Cost Clarity (FinOps Impact)
Cost clarity improved significantly as allocation coverage increased from 55% to 92%, while the “shared/unallocated” category dropped by approximately 40% after the split allocation rollout. Commitment benefits also became visible at the team level, eliminating the old “finance-only discount bucket” and making unit costs more accurate and trusted.
What Changed (Before vs After)
Before:
Teams spent hours debating whether the bill was correct, and platform costs were treated like unavoidable overhead.
After:
Teams saw unit costs (per product/service/team), understood shared cost drivers, and had clear levers to reduce spend without breaking reliability.
Stakeholder Feedback (Client Voice)
“Earlier we used to argue about whose cost is whose. Now we argue about what to optimize first—which is a much better problem.”— Head of Engineering Enablement
“Forecasting is finally stable. We can explain spend changes with confidence, not assumptions.”— Finance Controller
Long-Term Value
This created a standardized billing foundation that can scale smoothly as new vendors and tools are added, while establishing clear accountability that supports real chargeback when the organization is ready. It also enables faster optimization cycles because cost and usage data arrives in time for teams to act quickly and confidently.
FAQ
1) What is FOCUS, and why did we use it?
FOCUS (FinOps Open Cost & Usage Specification) is an open specification that normalizes billing datasets across cloud and other technology vendors so teams can analyze and manage costs consistently. We used it to avoid maintaining separate reporting logic for each provider and to build a single source of truth.
2) What’s special about FOCUS 1.3 for multi-cloud cost rescue?

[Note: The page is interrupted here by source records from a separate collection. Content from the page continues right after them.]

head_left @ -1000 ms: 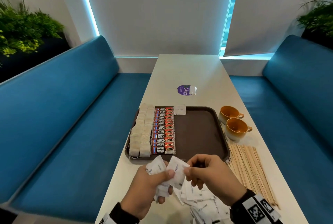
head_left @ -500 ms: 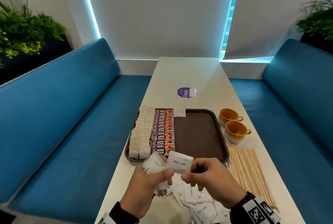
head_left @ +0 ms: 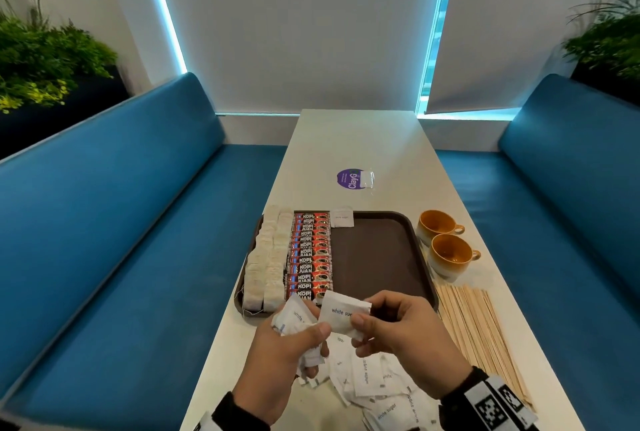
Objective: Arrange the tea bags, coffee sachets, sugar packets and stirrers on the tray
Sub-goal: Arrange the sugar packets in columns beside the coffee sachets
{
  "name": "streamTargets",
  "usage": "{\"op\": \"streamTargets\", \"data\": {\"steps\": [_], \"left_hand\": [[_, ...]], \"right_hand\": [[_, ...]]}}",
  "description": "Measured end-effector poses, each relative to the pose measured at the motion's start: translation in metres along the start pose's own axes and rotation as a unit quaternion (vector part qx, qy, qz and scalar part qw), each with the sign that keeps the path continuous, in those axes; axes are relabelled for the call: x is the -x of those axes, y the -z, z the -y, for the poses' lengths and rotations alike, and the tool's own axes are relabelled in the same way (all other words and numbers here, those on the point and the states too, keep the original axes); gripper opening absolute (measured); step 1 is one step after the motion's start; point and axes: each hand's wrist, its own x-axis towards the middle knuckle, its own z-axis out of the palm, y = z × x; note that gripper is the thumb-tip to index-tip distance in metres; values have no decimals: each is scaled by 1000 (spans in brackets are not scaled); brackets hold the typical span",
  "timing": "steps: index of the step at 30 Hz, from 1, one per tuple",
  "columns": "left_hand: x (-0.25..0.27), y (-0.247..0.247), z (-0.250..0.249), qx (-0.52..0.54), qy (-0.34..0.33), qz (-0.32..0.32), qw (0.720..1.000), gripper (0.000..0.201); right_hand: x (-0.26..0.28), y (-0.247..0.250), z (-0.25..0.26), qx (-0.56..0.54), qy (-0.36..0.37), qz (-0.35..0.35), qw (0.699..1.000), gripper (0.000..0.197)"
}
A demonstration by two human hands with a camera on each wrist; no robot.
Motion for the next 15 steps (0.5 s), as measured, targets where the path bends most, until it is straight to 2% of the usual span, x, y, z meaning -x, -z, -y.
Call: {"op": "streamTargets", "data": {"steps": [3, 10, 15], "left_hand": [[-2, -1, 0, 19, 19, 0, 1000, 47], [-19, 4, -9, 219, 120, 5, 968, 39], [-44, 18, -9, 263, 164, 34, 950, 45]], "right_hand": [[-8, 3, -1, -10, -9, -19, 1000, 16], [-48, 15, 9, -72, -30, -13, 997, 27], [-106, 25, 11, -32, -28, -33, 999, 21]]}}
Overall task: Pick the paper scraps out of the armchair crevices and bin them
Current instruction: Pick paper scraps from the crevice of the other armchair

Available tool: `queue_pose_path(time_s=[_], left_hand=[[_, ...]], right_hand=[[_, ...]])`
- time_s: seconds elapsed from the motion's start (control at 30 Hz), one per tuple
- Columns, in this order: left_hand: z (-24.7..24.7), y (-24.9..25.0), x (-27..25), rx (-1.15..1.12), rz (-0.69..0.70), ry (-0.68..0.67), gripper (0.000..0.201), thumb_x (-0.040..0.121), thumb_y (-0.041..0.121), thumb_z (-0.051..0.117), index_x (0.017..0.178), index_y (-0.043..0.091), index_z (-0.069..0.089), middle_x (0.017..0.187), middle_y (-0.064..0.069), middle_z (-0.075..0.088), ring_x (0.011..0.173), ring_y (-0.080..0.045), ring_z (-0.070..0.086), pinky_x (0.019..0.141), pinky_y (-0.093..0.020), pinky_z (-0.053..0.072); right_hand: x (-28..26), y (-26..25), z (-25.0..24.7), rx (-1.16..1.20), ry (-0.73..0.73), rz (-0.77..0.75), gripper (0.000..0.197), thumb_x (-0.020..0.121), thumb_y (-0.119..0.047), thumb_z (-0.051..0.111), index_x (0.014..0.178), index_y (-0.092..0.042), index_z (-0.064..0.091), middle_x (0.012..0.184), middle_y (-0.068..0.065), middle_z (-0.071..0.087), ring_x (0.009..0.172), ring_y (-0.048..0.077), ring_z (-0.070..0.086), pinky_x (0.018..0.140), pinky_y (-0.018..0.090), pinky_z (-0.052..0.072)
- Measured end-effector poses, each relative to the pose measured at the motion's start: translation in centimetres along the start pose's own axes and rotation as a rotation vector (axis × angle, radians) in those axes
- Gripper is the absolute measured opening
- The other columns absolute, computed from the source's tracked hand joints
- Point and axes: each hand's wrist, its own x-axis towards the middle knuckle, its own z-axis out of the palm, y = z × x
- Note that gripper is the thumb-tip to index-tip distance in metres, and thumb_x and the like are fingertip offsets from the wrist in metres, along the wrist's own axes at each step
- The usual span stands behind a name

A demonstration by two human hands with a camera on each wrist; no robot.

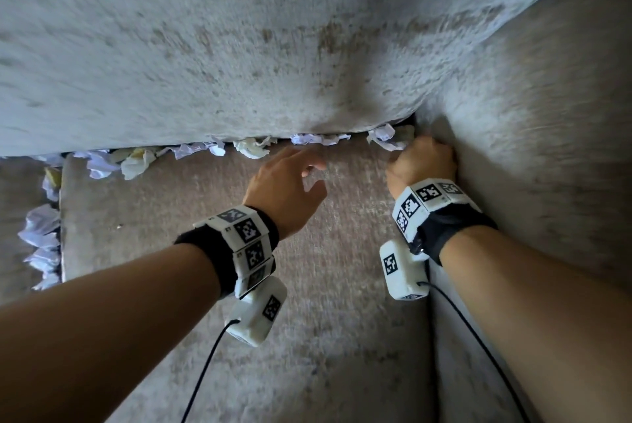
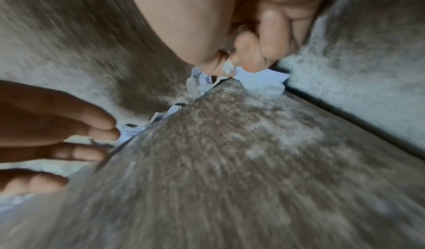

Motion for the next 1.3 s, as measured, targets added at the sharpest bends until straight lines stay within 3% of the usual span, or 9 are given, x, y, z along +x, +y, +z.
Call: queue_pose_path(time_s=[0.17, 0.37, 0.5, 0.6, 0.7, 0.8, 1.0, 1.2, 1.3], left_hand=[[1.2, 2.5, 1.5, -0.011, 0.060, 0.019, 0.030, 0.087, 0.025, 0.063, 0.117, 0.027, 0.064, 0.118, 0.009, 0.056, 0.098, -0.005, 0.058, 0.092, -0.031, 0.049], [4.1, 5.0, 2.8, 0.075, 0.118, -0.102, 0.062, 0.087, 0.025, 0.060, 0.144, 0.037, 0.039, 0.156, 0.014, 0.026, 0.123, -0.015, 0.053, 0.095, -0.038, 0.050], [5.0, 6.0, 4.3, 0.184, 0.144, -0.123, 0.073, 0.088, 0.022, 0.057, 0.151, 0.038, 0.025, 0.159, 0.014, 0.022, 0.135, -0.019, 0.042, 0.098, -0.042, 0.049], [5.2, 6.7, 5.8, 0.236, 0.108, -0.128, 0.072, 0.089, 0.015, 0.053, 0.151, 0.039, 0.025, 0.152, 0.012, 0.032, 0.127, -0.022, 0.049, 0.092, -0.040, 0.050], [5.4, 6.8, 6.4, 0.335, 0.089, -0.080, 0.039, 0.094, 0.016, 0.052, 0.131, 0.029, 0.051, 0.138, 0.005, 0.045, 0.110, -0.030, 0.059, 0.079, -0.037, 0.046], [5.2, 6.6, 6.3, 0.431, 0.114, -0.090, 0.019, 0.095, 0.016, 0.051, 0.113, 0.020, 0.058, 0.124, -0.001, 0.049, 0.095, -0.034, 0.062, 0.066, -0.036, 0.041], [4.5, 5.6, 4.0, 0.344, 0.114, -0.059, 0.017, 0.094, 0.023, 0.054, 0.108, 0.016, 0.061, 0.122, -0.004, 0.050, 0.094, -0.032, 0.060, 0.067, -0.034, 0.041], [3.6, 3.1, 0.6, 0.224, 0.112, 0.019, 0.021, 0.096, 0.025, 0.052, 0.113, 0.012, 0.058, 0.112, -0.005, 0.057, 0.092, -0.028, 0.059, 0.070, -0.028, 0.034], [2.3, 2.0, -1.1, 0.164, 0.031, 0.028, 0.017, 0.100, 0.022, 0.045, 0.113, 0.014, 0.053, 0.103, -0.002, 0.056, 0.080, -0.025, 0.054, 0.067, -0.030, 0.030]], right_hand=[[-3.0, 1.1, 0.3, -0.004, -0.003, 0.019, 0.029, 0.091, -0.028, 0.047, 0.086, -0.006, 0.064, 0.095, 0.020, 0.068, 0.085, 0.038, 0.066, 0.060, 0.031, 0.040], [-4.7, 3.3, 0.3, 0.074, -0.046, -0.060, 0.029, 0.097, -0.025, 0.044, 0.097, -0.004, 0.065, 0.106, 0.016, 0.065, 0.101, 0.035, 0.061, 0.076, 0.035, 0.049], [-4.7, 4.1, 1.3, 0.210, -0.003, -0.084, 0.033, 0.090, -0.030, 0.045, 0.085, -0.011, 0.071, 0.082, 0.009, 0.071, 0.083, 0.028, 0.068, 0.069, 0.031, 0.052], [-4.7, 3.8, 1.2, 0.274, 0.035, -0.110, 0.028, 0.083, -0.023, 0.048, 0.076, -0.006, 0.071, 0.069, 0.012, 0.070, 0.066, 0.030, 0.068, 0.058, 0.033, 0.055], [-4.4, 3.7, 1.1, 0.316, -0.027, -0.076, 0.038, 0.082, -0.033, 0.041, 0.087, -0.010, 0.070, 0.074, 0.012, 0.071, 0.071, 0.028, 0.069, 0.066, 0.036, 0.056], [-4.1, 3.7, 1.4, 0.343, -0.031, -0.057, 0.049, 0.080, -0.040, 0.032, 0.085, -0.011, 0.071, 0.078, 0.009, 0.072, 0.072, 0.027, 0.069, 0.065, 0.031, 0.055], [-3.9, 3.6, 1.1, 0.307, -0.047, -0.027, 0.017, 0.083, -0.025, 0.058, 0.088, -0.011, 0.067, 0.089, 0.011, 0.073, 0.083, 0.031, 0.068, 0.069, 0.033, 0.054], [-4.6, 1.8, 1.2, 0.356, 0.097, -0.126, 0.030, 0.094, -0.020, 0.052, 0.123, -0.013, 0.050, 0.100, 0.012, 0.071, 0.092, 0.035, 0.066, 0.073, 0.036, 0.048], [-4.4, 1.0, 2.2, 0.303, 0.026, -0.199, 0.024, 0.094, -0.020, 0.050, 0.115, -0.021, 0.060, 0.098, 0.010, 0.071, 0.092, 0.035, 0.064, 0.073, 0.034, 0.047]])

FOCUS 1.3 targets real-world FinOps pain points like shared cost splitting, commitment tracking, and data freshness/completeness. These are all critical when your biggest costs come from shared platforms and long-term discounts.
3) How did you ensure tagging/labeling didn’t fall apart again?
We created a tagging standard (required keys like team/product/env/cost-center) and implemented enforcement checks. Tagging and metadata governance are foundational for cost allocation and showback/chargeback practices.
4) What was the approach to security and access control for cost data?
We applied least-privilege access to billing exports and dashboards, separated finance vs engineering views where needed, and ensured sensitive identifiers were masked in broad dashboards. Audit logs were retained for governance and compliance reviews.
5) How long did it take to see savings?
Quick wins landed within the first 2–4 weeks (scheduling, cleanup, obvious waste). Larger gains came after shared cost allocation and commitment visibility improved, because teams could finally target the real cost drivers.
6) What happens next (Future Outlook)?
Next, we will expand the FOCUS-based model to include SaaS and data platform spend to achieve full “technology cost of goods” visibility, and move from showback toward chargeback-ready reporting wherever organizational maturity supports it. We will also add automated guardrails such as budget alerts, anomaly detection, and pre-deploy cost impact checks to prevent cost issues before they scale.